DevilsAdvocate
Philosopher
- Joined
- Nov 18, 2004
- Messages
- 7,686
The prosecution pretty much demolished her. He’s good.
Guyger’s responses, especially up to the point where she started crying near the end of the direct examination, seemed overly practiced. She did not come across as credible. Even after that she still seemed to repeatedly use certain key words like “threat” and “silhouette” even were they weren’t really appropriate.
The prosecutor caught her out on one of those that I think is important. Her attorney asked her when she was at the door with the door slightly ajar and heard rustling noises, what was she looking for. Her answer was that she “wanted just to find that threat.”
If the castle law does not apply, she can only use deadly force if she had a reasonable belief that she was facing a deadly threat and that deadly force was immediately necessary. But she had already decided that there was a threat before she opened the door. It seems that she even decided that it was a deadly threat, because her immediate action was to pull out her gun.
Under cross examination, she says that options like taking cover or calling for help did not occur to her. Despite her training to take cover, and despite having a direct radio to police who were just blocks away and could be there in seconds, and despite the potential danger to herself. It never even occurred to her.
The only thing that occurred to her was to pull out her gun and go into the door. To find the threat. The deadly threat that she already believed was there. She didn’t even turn on the light switch that was mere inches from her hand. She went directly for the gun. The gun was more important than the lights. To me, those actions indicate that she wasn’t going in to find a threat, but going in to shoot a threat.
She said she didn’t follow police procedures because she wasn’t responding to a call. When asked directly why she didn’t consider options like taking cover instead of going into the apartment, she said, “I was at my home.”
She went straight for her gun and opened the door. She didn’t consider any other option because “I was at home.”
Guyger surely knows Texas has the castle law. She knows the law. She’s trained in use of deadly force and when it is allowed.
From her testimony, it is starting to sound like she didn’t consider any other option because she knew under the castle law, she could just go in with her gun blazing. And it is starting to sound like that is what she did.
Guyger’s responses, especially up to the point where she started crying near the end of the direct examination, seemed overly practiced. She did not come across as credible. Even after that she still seemed to repeatedly use certain key words like “threat” and “silhouette” even were they weren’t really appropriate.
The prosecutor caught her out on one of those that I think is important. Her attorney asked her when she was at the door with the door slightly ajar and heard rustling noises, what was she looking for.

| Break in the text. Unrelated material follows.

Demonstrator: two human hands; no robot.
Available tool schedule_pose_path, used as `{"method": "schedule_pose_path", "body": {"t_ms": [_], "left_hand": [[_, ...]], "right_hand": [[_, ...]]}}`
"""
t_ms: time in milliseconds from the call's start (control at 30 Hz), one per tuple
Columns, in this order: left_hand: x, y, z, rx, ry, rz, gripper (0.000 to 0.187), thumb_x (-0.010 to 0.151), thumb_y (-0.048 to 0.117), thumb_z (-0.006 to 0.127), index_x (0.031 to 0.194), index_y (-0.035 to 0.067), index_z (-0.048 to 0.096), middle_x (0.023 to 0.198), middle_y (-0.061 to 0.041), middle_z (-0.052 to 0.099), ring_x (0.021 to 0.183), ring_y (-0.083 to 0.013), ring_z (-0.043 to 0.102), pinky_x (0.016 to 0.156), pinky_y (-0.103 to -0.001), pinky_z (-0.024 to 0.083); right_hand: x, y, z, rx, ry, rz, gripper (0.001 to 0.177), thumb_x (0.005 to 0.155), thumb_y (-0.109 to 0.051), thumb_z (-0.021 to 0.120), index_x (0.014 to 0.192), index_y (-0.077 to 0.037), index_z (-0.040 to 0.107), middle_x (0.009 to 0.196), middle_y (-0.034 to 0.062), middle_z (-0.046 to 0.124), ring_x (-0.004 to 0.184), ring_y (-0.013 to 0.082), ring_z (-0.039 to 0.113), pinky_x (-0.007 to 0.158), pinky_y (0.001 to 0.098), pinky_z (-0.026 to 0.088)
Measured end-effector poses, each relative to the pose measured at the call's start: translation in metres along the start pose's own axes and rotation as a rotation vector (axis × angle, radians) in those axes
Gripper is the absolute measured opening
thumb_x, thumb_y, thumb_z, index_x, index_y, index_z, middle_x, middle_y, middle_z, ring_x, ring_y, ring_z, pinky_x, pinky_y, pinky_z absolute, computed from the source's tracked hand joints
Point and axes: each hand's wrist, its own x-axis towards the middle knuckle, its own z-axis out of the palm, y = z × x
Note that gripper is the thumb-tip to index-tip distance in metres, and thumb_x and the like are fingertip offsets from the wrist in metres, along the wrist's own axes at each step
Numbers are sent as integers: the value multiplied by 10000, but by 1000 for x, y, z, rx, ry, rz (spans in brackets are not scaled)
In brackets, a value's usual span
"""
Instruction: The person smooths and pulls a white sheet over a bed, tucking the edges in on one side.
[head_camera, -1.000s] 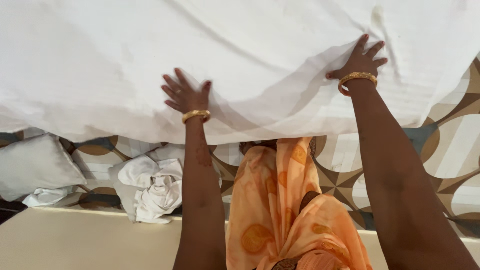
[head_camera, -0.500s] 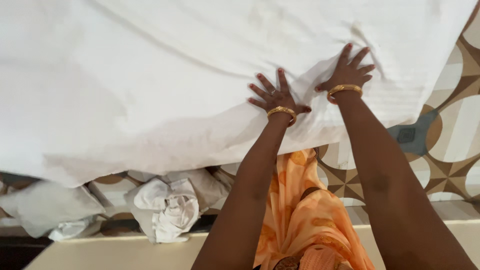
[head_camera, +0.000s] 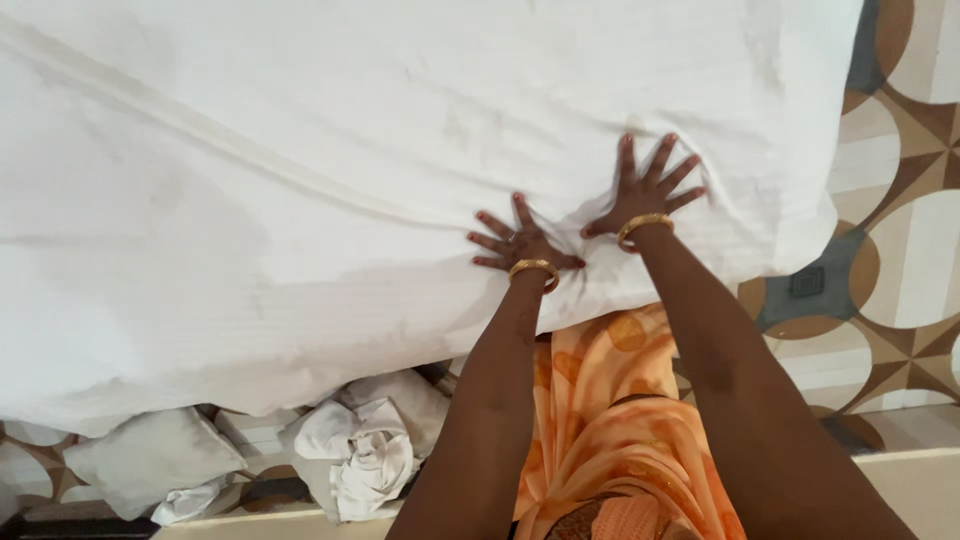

Her answer was that she “wanted just to find that threat.”
If the castle law does not apply, she can only use deadly force if she had a reasonable belief that she was facing a deadly threat and that deadly force was immediately necessary. But she had already decided that there was a threat before she opened the door. It seems that she even decided that it was a deadly threat, because her immediate action was to pull out her gun.
Under cross examination, she says that options like taking cover or calling for help did not occur to her. Despite her training to take cover, and despite having a direct radio to police who were just blocks away and could be there in seconds, and despite the potential danger to herself. It never even occurred to her.
The only thing that occurred to her was to pull out her gun and go into the door. To find the threat. The deadly threat that she already believed was there. She didn’t even turn on the light switch that was mere inches from her hand. She went directly for the gun. The gun was more important than the lights. To me, those actions indicate that she wasn’t going in to find a threat, but going in to shoot a threat.
She said she didn’t follow police procedures because she wasn’t responding to a call. When asked directly why she didn’t consider options like taking cover instead of going into the apartment, she said, “I was at my home.”
She went straight for her gun and opened the door. She didn’t consider any other option because “I was at home.”
Guyger surely knows Texas has the castle law. She knows the law. She’s trained in use of deadly force and when it is allowed.
From her testimony, it is starting to sound like she didn’t consider any other option because she knew under the castle law, she could just go in with her gun blazing. And it is starting to sound like that is what she did.